It came to a head when I was invited to a big conference of fraternities to discuss my opposition to the Greek system. Into the lion’s den. And I didn’t hold back. I talked about how we emphatically opposed racial apartheid in South Africa but we don’t recognize gender apartheid in our own house. I talked about how sororities are propping up a system that routinely turns a blind eye to the rape of their members. I said, “You are educated people heading into the twenty-first century. Is this the best you can do?”

There were lots of boos and and one alumni stood up and asked, “How can you say these things when we do so much good charity work in the community.” I could’ve questioned that charity work (A carwash for a children’s hospital! Thanks!), but for once I was right on point.

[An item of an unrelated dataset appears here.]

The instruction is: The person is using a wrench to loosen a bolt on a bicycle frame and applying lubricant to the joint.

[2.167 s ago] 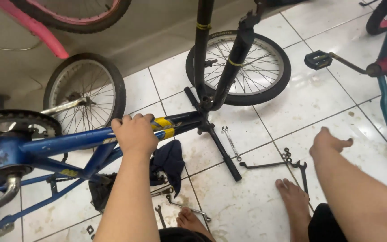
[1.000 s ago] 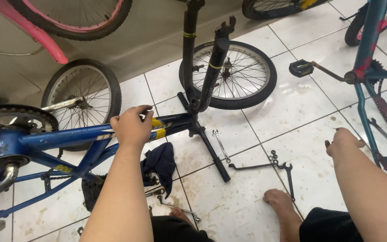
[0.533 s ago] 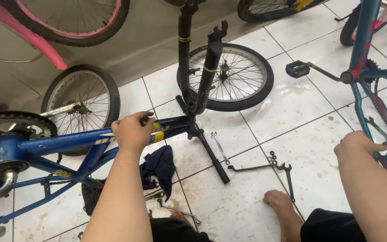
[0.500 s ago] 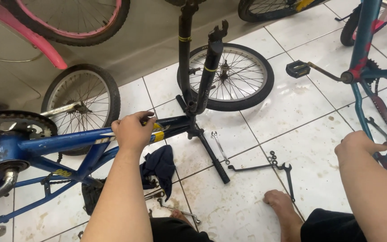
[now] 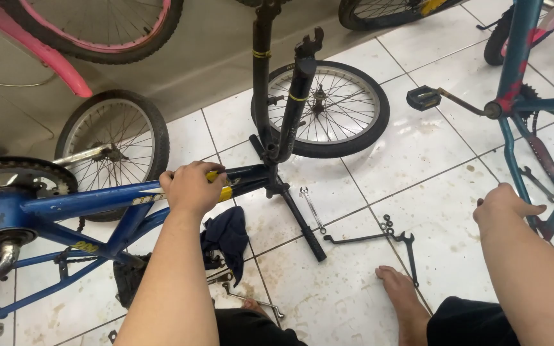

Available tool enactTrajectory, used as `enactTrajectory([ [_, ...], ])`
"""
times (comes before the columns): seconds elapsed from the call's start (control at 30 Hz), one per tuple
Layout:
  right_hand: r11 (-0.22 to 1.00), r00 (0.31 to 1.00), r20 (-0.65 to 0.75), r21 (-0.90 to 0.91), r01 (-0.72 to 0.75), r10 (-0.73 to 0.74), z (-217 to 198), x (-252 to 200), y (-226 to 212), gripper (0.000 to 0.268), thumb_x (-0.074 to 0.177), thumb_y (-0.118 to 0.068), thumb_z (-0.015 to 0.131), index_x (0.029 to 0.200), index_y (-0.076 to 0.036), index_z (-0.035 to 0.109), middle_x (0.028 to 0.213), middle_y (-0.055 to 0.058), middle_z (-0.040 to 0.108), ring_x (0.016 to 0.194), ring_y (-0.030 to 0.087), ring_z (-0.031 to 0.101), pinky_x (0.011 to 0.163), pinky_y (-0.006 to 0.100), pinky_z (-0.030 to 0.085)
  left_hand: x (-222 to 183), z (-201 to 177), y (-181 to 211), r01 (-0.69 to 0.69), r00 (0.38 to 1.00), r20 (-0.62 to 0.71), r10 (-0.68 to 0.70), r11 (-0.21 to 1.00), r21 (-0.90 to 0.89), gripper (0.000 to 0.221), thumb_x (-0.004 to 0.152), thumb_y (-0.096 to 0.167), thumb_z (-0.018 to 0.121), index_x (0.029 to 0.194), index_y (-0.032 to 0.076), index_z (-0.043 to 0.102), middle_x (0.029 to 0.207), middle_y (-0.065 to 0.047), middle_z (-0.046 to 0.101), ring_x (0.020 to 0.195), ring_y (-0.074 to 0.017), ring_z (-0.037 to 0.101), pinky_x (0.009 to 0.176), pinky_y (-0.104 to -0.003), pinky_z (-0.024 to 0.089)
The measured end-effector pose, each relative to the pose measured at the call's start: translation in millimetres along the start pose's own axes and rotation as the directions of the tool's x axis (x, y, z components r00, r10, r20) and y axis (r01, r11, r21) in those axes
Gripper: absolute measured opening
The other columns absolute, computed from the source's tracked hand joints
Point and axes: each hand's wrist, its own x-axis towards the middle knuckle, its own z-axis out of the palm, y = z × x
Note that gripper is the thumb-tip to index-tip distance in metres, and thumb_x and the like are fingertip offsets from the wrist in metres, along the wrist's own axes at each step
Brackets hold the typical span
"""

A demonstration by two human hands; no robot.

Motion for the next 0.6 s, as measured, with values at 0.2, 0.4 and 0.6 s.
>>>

I simply said, “Do you honestly think you could not have done that good work in a organization that allowed women to join?” He had no answer because there is no answer. Afterwords, two young women approached me and said they were quitting their sorority.

Now whenever I see fraternities recruiting on campuses, I always stop to ask, “Do you allow females to join yet, or do you still discriminate against women?” They just smile.

I have a fantasy that one day I will be invited to give a commencement speech at Emory. (Maybe after the film version of my book, The Mission of the Sacred Heart, comes out.) I will tell some funny stories about political science classes with guest lecturer Jimmy Carter and the day I started a punk rock riot when Ramones played at the school. And I’ll also tell a few about the bad old days of the fraternity rape factories. Of course, there are still frats on university campuses, including at Emory. A tumbler account ranks the current Emory frats, from top dogs Sigma Chi, “Good looking guys who are good with girls,” down to Phi Delta Phi, who were kicked off campus for “fight clubs.” The cream of the crap.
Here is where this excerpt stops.